Xbox head Phil Spencer told the Financial Times Microsoft plans to launch an app marketplace to compete with Apple and Google as soon as next year, so long as antitrust authorities wave through its proposed acquisition of game maker Activision Blizzard.
Press F To Persuade Regulators
Xbox’s owner announced its intention to buy Activision Blizzard for $69 billion in January 2022 and if it goes through it will be the biggest deal in video game history. But it’s faced some full-throated objections from Xbox’s rival PlayStation. The fear is that ownership of game titles means Microsoft could potentially make them Xbox exclusive, and execs at both companies have publicly bickered over whether Microsoft could seal PlayStation gamers off from wildly popular games like Call of Duty.

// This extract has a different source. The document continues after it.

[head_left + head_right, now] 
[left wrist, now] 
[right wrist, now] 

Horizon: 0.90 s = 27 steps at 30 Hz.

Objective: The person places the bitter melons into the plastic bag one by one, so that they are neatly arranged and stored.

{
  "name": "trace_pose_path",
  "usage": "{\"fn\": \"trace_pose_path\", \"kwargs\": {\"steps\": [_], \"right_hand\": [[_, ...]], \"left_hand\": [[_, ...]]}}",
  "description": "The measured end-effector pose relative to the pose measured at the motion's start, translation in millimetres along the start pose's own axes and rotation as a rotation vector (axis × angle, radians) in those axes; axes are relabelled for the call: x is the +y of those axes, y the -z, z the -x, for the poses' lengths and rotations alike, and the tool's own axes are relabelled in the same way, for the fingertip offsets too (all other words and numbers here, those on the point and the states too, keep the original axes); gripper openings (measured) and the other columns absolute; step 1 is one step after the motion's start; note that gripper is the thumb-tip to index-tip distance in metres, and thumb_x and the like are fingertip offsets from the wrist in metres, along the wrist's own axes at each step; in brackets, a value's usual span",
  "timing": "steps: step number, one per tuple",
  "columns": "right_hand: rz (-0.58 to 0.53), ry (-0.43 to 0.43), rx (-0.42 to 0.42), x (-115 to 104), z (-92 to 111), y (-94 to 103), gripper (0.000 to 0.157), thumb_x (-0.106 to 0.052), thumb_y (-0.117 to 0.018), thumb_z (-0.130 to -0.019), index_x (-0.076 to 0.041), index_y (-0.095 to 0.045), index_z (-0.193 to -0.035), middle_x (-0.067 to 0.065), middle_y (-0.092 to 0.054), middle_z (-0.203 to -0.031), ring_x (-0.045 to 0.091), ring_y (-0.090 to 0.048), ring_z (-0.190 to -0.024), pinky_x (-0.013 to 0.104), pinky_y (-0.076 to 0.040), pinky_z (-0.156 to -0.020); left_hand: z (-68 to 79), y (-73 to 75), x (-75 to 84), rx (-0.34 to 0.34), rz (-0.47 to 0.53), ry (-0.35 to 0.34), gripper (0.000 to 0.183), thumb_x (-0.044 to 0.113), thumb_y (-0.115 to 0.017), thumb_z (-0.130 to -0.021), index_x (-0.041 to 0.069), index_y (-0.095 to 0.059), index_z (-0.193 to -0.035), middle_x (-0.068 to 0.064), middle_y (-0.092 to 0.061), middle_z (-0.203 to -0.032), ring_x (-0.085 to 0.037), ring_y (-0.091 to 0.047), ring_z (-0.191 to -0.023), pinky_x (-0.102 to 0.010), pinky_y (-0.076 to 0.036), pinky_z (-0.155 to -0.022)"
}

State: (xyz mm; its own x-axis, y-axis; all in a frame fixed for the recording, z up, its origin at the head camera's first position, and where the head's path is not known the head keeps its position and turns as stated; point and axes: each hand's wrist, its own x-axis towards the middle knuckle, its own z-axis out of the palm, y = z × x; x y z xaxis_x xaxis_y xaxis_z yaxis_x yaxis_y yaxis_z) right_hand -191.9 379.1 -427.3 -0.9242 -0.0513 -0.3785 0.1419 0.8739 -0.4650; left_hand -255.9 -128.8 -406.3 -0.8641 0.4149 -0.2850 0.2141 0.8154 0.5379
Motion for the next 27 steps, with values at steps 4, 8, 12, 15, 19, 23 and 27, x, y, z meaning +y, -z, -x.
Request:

Microsoft has already run into some sticky patches with regulators. The UK Competition and Markets Authority said last month the deal raises concerns, and the company has been trying to convince the EU of the deal’s soundness by notching licensing deals with competitors (though not PlayStation).
Spencer’s comments about launching a Microsoft app store are not entirely out of the blue as the company started laying the groundwork in October, but the timing is important:
- The new EU Digital Markets Act is expected to come into force in March 2024, and may compel Apple and Google to allow access to each others’ app stores on their devices. For Apple especially, that’s a big hole being blown in the side of its walled garden.
- Regulators in the EU have previously targeted Apple and Google’s control of their app stores with antitrust investigations, so Spencer’s comments seem geared towards portraying Microsoft as a competitive force to challenge the Gapple duopoly.
Candy Crushing It: Microsoft opening up its own app store for mobile games would come with some distinct advantages. The Activision Blizzard deal would bring mobile game maker King, which makes the era-defining phone game Candy Crush, under Microsoft’s umbrella. Plus a bespoke app store would mean being able to side-step the in-app payment taxes both Apple and Google impose.